# Building your Deep Neural Network: Step by Step

- more than one layer
- activation function: LeRU

# 1 - Packages

In [24]:
import numpy as np
import h5py
import matplotlib.pyplot as plt

import scipy
from PIL import Image
import imageio

from tools.activation_function import sigmoid, sigmoid_derivative, ReLU, ReLU_derivative, tanh, tanh_derivative

%matplotlib inline

# keep all the random function calls consistent
np.random.seed(1)

# 2 - Initalization

## 2.1 - Layers & Parameters

1. hidden layers: 2

2. initialize weights and bias in each layers
例如: [6, 10, 5, 1]: 输入层6 features, 输出1个, 10为hidden_1, 5为hidden_2

**一列为一组数据**

In [25]:
# # 测试数据
# X = np.random.rand(4, 20)
# Y = np.ones(shape = (1, 20))

# print(X.shape)
# print(Y.shape)
def load_dataset():  
    train_dataset = h5py.File('data/train_catvnoncat.h5', "r")
    # 209 samples, 64 * 64 pixels
    train_X = np.array(train_dataset["train_set_x"][:]) # (209, 64, 64, 3) 
    train_y = np.array(train_dataset["train_set_y"][:]) # (209,)
  
    test_dataset = h5py.File('data/test_catvnoncat.h5', "r")  
    # 50 samples
    test_X = np.array(test_dataset["test_set_x"][:]) # (50, 64, 64, 3)
    test_y = np.array(test_dataset["test_set_y"][:]) # (50,)
  
    # label
    classes = np.array(test_dataset["list_classes"][:]) # [b'non-cat' b'cat'] 
    
    # y = [...] => y = [[...]]
    train_y = np.array([train_y]) # train_y = train_y.reshape((1, train_y.shape[0]))
    test_y = np.array([test_y]) # test_y = test_y.reshape((1, test_y.shape[0])) 
    
    return train_X, train_y, test_X, test_y, classes

train_X, train_y, test_X, test_y, classes = load_dataset()
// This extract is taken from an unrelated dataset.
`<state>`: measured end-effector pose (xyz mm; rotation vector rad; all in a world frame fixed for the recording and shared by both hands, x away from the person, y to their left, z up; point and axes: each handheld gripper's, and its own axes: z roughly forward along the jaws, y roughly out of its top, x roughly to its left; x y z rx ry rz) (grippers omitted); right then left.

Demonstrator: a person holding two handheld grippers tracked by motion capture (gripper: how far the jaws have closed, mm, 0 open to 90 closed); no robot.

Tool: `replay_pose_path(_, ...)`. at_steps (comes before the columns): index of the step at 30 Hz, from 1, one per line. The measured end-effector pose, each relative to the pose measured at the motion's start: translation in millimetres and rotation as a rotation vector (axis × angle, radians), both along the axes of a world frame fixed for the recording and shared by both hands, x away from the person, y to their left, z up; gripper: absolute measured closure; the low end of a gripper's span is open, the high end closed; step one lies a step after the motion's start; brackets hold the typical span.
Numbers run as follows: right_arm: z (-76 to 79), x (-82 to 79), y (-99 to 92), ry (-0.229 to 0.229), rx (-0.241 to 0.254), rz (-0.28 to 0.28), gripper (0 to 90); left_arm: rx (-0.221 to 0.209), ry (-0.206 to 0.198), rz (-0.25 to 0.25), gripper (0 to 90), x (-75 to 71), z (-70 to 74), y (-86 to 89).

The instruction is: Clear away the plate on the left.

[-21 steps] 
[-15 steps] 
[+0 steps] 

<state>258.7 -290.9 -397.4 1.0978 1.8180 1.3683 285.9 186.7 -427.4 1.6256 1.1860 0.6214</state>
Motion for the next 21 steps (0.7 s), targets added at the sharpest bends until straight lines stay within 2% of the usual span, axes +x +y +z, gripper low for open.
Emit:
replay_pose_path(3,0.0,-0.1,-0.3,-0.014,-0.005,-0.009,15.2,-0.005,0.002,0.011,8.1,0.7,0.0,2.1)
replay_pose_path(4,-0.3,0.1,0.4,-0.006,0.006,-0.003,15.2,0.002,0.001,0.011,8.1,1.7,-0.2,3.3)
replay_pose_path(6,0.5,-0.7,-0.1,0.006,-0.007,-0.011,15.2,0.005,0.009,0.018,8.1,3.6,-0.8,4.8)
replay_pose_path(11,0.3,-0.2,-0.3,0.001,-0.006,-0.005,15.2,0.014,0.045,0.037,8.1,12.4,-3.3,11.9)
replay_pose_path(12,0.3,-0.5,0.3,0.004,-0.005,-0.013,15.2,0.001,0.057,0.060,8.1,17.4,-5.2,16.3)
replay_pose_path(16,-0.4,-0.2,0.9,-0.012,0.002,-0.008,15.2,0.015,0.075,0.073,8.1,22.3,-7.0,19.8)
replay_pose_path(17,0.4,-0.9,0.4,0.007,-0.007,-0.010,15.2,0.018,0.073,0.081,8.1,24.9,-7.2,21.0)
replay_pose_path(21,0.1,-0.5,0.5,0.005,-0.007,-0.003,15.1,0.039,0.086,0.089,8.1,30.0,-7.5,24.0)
X = train_X.reshape(train_X.shape[0], -1).T 
X = X / 255
Y = train_y

print(X.shape)
print(Y.shape)

(12288, 209)
(1, 209)


In [26]:
# layer_list = [3, 2, 1]
layer_list = [2, 1]

In [27]:
def init_layers (X, layer_list):
    L_len = len(layer_list)
    
    parameters = {
        'n_input': X.shape[0] # layer0 - features_number
    }

    for i in range(L_len):
        num = layer_list[i]
        if i == L_len - 1:
            parameters['n_ouput' + str(i + 1)] = num
        else:
            parameters['n_hidden_' + str(i + 1)] = num
    return parameters

layer_parameters_obj = init_layers(X, layer_list)
# eg: {'n_input': 3, 'n_hidden_1': 5, 'n_hidden_2': 4, 'n_ouput3': 1}

layer_parameters_values = list(layer_parameters_obj.values())
# eg: [3, 5, 3, 1]

In [28]:
def init_parameters (X, layer_parameters_values):
    m = X.shape[1]
    N_Layers = layer_parameters_values
    # [3, 5, 4, 1]: 输入层3 features, 输出1个, 5为hidden_1, 4为hidden_2
    parameters = {}
    
    # Weights and bias
    for i in range(len(N_Layers) - 1):
        n_prev = N_Layers[i]
        n_next = N_Layers[i + 1]
        # 一列为一组数据
        parameters['W' + str(i + 1)] = np.random.randn(n_prev, n_next) * np.sqrt(1 / m)
        parameters['b' + str(i + 1)] = np.zeros(shape = (n_next, 1)) 
    return parameters

weights_bias_parameters = init_parameters (X, layer_parameters_values)

print('权重和偏置:', weights_bias_parameters)

print('W1', weights_bias_parameters['W1'].shape)
print('b1', weights_bias_parameters['b1'].shape)

# print('W2', weights_bias_parameters['W2'].shape)
# print('b2', weights_bias_parameters['b2'].shape)

# print('W3', weights_bias_parameters['W3'].shape)
# print('b3', weights_bias_parameters['b3'].shape)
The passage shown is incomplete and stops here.